In [1]:
# %pip install google-api-python-client
# %pip install python-dotenv

In [2]:
from googleapiclient.discovery import build
import pandas as pd
import time
import os
from dotenv import load_dotenv

# load environment variables from .env
load_dotenv()

# get API key from environment
API_KEY_1 = os.getenv("YOUTUBE_API_KEY_1")
API_KEY_2 = os.getenv("YOUTUBE_API_KEY_2")

# y API config
YOUTUBE_API_SERVICE_NAME = "youtube"
YOUTUBE_API_VERSION = "v3"

# confirm key status
if API_KEY_1 and API_KEY_2:
    print("Both API keys loaded from .env")
else:
    print("One or both API keys are missing.

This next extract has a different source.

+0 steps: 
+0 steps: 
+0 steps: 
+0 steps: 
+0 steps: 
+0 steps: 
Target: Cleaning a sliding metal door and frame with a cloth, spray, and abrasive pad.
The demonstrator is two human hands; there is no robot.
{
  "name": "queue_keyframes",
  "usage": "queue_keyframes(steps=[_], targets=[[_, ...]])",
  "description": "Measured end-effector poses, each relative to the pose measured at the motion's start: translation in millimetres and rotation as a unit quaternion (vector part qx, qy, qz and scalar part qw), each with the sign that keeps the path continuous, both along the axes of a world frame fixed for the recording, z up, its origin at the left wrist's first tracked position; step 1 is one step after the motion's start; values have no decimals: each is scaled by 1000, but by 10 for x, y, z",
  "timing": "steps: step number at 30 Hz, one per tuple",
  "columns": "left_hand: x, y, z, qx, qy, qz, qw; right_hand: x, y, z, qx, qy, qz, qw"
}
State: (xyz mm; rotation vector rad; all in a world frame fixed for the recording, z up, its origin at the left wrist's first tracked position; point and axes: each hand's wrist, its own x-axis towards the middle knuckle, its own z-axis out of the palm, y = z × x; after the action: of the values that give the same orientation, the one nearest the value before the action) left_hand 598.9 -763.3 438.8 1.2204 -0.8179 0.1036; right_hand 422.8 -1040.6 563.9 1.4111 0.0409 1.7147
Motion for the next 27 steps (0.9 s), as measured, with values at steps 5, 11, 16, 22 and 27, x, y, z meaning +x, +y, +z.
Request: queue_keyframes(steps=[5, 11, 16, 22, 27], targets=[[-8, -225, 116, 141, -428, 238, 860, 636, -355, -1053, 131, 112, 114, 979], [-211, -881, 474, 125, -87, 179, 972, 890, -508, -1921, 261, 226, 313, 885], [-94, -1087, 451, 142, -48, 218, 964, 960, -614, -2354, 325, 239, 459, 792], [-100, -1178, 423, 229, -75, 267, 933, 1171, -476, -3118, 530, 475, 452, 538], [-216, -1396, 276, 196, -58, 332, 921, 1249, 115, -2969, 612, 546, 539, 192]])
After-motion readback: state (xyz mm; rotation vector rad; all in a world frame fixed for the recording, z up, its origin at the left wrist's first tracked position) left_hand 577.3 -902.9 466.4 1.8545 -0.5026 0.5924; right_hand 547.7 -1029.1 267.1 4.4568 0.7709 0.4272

Check your .env file.")

Both API keys loaded from .env


In [3]:
TOPICS = [
    # Economy & Society
    "Finance", "Economics", "Healthcare", "Education", "Free Speech", "Gender Identity",

    # Tech & Science
    "Technology", "Artificial Intelligence", "Data Privacy", "Space Exploration", "Environmental Science",

    # Health & Wellness
    "Mental Health", "Physical Fitness", "Diet and Nutrition", "Veganism", "Parenting",

    # Culture & Lifestyle
    "Religion", "Social Media", "Entertainment", "Celebrity Culture", "Relationships",

    # Pop Content
    "Gaming", "Sports", "Music", "Movies and TV Shows", "Fashion and Style"
]

print(f"Loaded {len(TOPICS)} topics.")

Loaded 26 topics.


In [4]:
def get_top_video_urls(query, api_key, max_results=200):
    youtube = build("youtube", "v3", developerKey=api_key)
    video_urls = []
    next_page_token = None

    while len(video_urls) < max_results:
        search_response = youtube.search().list(
            q=query,
            type="video",
            part="id",
            maxResults=min(50, max_results - len(video_urls)),
            pageToken=next_page_token
        ).execute()

        for item in search_response["items"]:
            video_id = item["id"]["videoId"]
            video_url = f"https://www.youtube.com/watch?v={video_id}"
            video_urls.append(video_url)

        next_page_token = search_response.get("nextPageToken")
        if not next_page_token:
            break

        time.sleep(1)  # To avoid rate limit

    return video_urls

print("Search function ready for multiple API keys.")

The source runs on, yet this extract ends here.